Reputation: 1254
I need to make a dynamic path for a file that I want to open. I need to retrieve the .tif file from within a path.
this path is formed by a combination of a "STATICFILES_DIRS" from my settings.py and a field ccalled docId from my models.py that get filled from the views.py
now, I'm very new to django so I really don't understand what I dont know (if this makes sense)
my views.py has the following:
from django.shortcuts import render
import pyodbc
# Create your views here.
def home(request): conn=pyodbc.connect('Driver={sql server};'
'Server=server.domain.com;' 'Database=database;' 'Trusted_Connection=yes;')
cursor = conn.cursor() cursor.execute("select top 100 docId, supplierName,
invoiceNumber, reference from table") result = cursor.fetchall() return
render(request, 'azolve/home.html', {'Azolve': result})
and my models.py has this:
from django.db import models
import os import fnmatch
class Azolve(models.Model):
docId = models.IntegerField
supplierName = models.CharField(max_length=100)
invoiceNumber = models.IntegerField
reference = models.CharField(max_length=100)
# for file_name in os.listdir(str(filePath)):
# if fnmatch.fnmatch(file_name, '*.tif'):
# docIdFileName = file_name
and in my settings.py I have this part:
STATIC_URL = '/static/'
STATICFILES_DIRS = [ "//server1/Shared1/folder/ Migration Images/", ]

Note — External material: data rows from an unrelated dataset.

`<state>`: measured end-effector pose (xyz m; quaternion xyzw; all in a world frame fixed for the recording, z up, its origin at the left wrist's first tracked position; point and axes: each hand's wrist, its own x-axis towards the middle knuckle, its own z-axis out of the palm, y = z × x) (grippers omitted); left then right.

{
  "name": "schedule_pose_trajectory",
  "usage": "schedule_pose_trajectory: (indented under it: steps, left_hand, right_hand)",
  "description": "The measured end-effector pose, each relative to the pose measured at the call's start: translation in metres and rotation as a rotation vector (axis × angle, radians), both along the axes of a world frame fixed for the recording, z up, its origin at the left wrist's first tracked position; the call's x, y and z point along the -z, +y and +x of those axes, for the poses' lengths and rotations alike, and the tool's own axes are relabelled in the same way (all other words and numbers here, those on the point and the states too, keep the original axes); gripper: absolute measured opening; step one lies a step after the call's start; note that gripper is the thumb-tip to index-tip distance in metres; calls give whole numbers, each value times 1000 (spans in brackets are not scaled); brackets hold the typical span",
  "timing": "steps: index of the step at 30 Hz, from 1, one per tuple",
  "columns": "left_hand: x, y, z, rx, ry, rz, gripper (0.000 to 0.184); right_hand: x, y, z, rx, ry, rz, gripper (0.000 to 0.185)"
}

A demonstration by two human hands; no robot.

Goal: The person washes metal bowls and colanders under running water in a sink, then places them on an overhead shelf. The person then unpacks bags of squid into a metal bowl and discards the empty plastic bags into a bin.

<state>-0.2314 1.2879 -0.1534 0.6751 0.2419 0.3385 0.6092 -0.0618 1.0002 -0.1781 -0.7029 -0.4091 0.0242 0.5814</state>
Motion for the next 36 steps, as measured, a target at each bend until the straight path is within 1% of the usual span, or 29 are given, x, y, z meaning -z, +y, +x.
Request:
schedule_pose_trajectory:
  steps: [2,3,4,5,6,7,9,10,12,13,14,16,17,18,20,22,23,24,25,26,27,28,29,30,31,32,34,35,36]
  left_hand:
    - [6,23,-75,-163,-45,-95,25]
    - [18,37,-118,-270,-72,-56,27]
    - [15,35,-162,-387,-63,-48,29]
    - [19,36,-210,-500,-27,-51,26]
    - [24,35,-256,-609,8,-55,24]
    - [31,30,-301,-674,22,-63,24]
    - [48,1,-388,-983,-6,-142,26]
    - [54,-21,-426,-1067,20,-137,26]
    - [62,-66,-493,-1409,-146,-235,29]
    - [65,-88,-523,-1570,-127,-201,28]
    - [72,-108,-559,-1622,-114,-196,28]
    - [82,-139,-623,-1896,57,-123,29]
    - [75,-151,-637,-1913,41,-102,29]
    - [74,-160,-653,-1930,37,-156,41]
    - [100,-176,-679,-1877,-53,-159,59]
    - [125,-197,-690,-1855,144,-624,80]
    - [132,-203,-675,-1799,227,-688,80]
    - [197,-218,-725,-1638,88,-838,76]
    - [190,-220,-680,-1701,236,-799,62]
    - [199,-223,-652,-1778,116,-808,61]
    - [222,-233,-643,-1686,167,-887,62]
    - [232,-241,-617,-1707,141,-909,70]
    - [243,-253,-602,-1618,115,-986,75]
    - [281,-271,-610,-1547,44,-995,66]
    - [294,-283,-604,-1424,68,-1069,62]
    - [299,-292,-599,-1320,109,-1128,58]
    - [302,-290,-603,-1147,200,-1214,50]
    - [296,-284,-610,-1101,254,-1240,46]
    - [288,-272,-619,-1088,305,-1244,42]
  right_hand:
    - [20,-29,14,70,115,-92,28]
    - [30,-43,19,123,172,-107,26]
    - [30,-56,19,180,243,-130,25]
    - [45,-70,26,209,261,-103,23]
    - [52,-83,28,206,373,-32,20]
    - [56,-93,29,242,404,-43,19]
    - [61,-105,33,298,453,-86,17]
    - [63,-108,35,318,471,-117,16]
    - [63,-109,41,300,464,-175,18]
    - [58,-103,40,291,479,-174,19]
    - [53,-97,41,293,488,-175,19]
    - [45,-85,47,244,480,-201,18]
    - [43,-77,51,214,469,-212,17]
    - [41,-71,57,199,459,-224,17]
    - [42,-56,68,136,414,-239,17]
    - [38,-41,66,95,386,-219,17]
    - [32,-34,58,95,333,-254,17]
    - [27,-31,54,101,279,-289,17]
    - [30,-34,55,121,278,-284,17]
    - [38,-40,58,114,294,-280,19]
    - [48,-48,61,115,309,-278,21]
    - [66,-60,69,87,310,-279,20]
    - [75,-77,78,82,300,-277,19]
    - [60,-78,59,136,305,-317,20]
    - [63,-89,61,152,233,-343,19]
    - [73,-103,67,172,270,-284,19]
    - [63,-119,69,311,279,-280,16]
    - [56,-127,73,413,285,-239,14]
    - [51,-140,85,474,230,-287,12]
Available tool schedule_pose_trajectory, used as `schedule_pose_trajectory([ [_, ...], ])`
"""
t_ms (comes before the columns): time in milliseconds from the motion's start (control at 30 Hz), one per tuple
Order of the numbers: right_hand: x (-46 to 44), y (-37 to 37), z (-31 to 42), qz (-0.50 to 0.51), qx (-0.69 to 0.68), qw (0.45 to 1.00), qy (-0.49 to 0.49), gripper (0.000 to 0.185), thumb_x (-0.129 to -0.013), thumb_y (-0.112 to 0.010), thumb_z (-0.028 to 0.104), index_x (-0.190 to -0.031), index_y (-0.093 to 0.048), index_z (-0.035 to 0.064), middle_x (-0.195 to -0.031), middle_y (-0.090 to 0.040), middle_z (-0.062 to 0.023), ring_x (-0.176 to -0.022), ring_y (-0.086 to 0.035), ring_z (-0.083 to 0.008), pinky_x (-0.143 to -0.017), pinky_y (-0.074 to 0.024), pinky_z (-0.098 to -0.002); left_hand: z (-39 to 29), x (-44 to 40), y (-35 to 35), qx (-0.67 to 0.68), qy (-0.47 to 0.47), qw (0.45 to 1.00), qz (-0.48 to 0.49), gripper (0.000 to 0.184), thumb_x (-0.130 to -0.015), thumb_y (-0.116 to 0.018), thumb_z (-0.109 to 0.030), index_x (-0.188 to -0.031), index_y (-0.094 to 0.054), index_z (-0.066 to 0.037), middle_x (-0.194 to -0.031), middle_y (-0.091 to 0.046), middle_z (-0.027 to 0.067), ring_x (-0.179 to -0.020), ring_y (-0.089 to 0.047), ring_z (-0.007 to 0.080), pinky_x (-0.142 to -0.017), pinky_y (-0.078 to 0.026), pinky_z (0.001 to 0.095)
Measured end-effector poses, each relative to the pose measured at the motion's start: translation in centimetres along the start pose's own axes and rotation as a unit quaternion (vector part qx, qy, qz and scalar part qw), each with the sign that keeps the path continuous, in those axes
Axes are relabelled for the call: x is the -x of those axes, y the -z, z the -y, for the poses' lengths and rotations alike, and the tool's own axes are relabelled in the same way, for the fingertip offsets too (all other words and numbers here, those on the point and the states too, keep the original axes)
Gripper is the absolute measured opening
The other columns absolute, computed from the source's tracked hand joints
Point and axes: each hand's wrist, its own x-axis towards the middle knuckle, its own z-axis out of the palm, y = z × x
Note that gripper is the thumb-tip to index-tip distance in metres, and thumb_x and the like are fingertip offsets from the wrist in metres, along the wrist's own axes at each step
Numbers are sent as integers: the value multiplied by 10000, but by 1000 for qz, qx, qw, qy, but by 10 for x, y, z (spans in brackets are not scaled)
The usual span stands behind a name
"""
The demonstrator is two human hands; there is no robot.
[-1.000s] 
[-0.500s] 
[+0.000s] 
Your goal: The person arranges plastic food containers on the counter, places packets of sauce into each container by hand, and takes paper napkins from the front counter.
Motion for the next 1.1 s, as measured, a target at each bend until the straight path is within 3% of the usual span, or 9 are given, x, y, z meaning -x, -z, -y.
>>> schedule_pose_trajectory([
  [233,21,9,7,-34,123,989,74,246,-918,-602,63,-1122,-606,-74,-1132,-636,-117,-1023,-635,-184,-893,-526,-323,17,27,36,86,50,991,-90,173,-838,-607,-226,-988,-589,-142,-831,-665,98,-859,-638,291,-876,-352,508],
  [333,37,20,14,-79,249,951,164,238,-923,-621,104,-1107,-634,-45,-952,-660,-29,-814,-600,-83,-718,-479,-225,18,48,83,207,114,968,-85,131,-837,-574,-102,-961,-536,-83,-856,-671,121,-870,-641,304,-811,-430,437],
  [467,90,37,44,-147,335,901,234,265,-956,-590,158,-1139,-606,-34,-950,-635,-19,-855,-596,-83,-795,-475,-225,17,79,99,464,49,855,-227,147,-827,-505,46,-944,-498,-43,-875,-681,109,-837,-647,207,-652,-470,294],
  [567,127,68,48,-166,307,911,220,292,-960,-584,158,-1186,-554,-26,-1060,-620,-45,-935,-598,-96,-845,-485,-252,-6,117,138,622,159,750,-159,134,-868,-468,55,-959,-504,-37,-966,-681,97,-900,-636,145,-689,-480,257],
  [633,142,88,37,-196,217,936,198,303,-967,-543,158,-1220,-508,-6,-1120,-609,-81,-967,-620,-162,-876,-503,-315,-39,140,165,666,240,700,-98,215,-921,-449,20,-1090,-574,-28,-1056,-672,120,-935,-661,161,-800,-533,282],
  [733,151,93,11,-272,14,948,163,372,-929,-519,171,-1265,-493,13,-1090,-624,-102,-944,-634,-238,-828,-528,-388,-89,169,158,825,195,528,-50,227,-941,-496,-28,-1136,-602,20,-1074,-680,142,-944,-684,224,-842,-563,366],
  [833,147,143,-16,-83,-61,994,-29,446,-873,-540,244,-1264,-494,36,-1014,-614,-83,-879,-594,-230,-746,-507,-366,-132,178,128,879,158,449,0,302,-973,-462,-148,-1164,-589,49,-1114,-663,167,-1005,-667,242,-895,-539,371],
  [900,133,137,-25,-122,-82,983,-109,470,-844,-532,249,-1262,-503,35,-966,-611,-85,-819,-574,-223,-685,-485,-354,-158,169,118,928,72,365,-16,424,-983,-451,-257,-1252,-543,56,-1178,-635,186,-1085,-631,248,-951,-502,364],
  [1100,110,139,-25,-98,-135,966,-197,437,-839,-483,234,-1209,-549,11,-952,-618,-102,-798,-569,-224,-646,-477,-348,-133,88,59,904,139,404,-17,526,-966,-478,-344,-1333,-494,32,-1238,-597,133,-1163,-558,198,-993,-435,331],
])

so, to give an idea, each docId that gets retrieved is the name of a folder contained in the path "STATICFILES_DIRS " what I was trying to do is to navigate for each folder and get the .tif file inside the folder, so I can concatenate and make the complete filename with the format:
//server1/Shared1/folder/ Migration Images/--docIDFOLDER--/FILENAME.TIF
this would later be shown in a table in my html file doing something like:
<tbody>
{% for datarow in Azolve %}
<tr>
<td>{{datarow.supplierName}}</td>
<td>{{datarow.invoiceNumber}}</td>
<td>{{datarow.reference}}</td> <td><a href= ' {% static "" %}{{ datarow.docId }}/{{ datarow.docIdFileName }}'>Open Invoice</a></td> </tr>
{% endfor %}
</tbody>
Does this makes sense? I've been checking different django tutorials, but I couldn't find an example of something similar to what I need to do :(
I don't know how should I get this data so I can concatenate and then pass it to the "datarow"
I've tried adding this in the models but I think is not correct to add it on the class, should be then in the views inside the function? as a new function?
Note: I'm not having the user upload files, these are stored in a network drive and I only need to have users look for them and download them, my problem is generating the complete path from the folder where the .tif file is stored (I get to "//Server/Folder/Folder2/docIdFolder/XXXX.tif" but I can't assign the value of the XXXX.tif part.
Upvotes: 0
Views: 63
Reputation: 1646
I would suggest adding a field to the model to store the file name, and look it up once from the file system, storing it in the db after that.
class Azolve(models.Model):
docId = models.IntegerField
supplierName = models.CharField(max_length=100)
invoiceNumber = models.IntegerField
reference = models.CharField(max_length=100)
img_filename = models.CharField(max_length=255, blank=True, null=True)
but also add a def to the Azolve model class which attempts to populate that img_filename if it doesn't exist. Something along the lines of the following which tries to locate the .tif using pathlib's glob (https://docs.python.org/3/library/pathlib.html#pathlib.Path.glob):
# put this at the top of your models.py
from pathlib import Path
# and this right in your class
def tif_file(self):
if self.img_filename:
return self.img_filename:
else:
search_path = Path(r'//server1/Shared1/folder/Migration Images')
# the filter likely not needed, was using this in where I copied from
files_in_path = list(filter(Path.is_file, search_path.glob('*.tif')))
if files_in_path:
# may have to wrap the files_in_path with str()
# untested, writing in the s/o answer box
self.img_filename = files_in_path[0]
return files_in_path[0]
else:
return None
Then in your template you should be able to use {{datarow.tif_file}}
. From a performance standpoint, I'm not certain if this would get run everytime you reference this record or not or if it would only fire when called upon. Might be worth tracing through the debugger.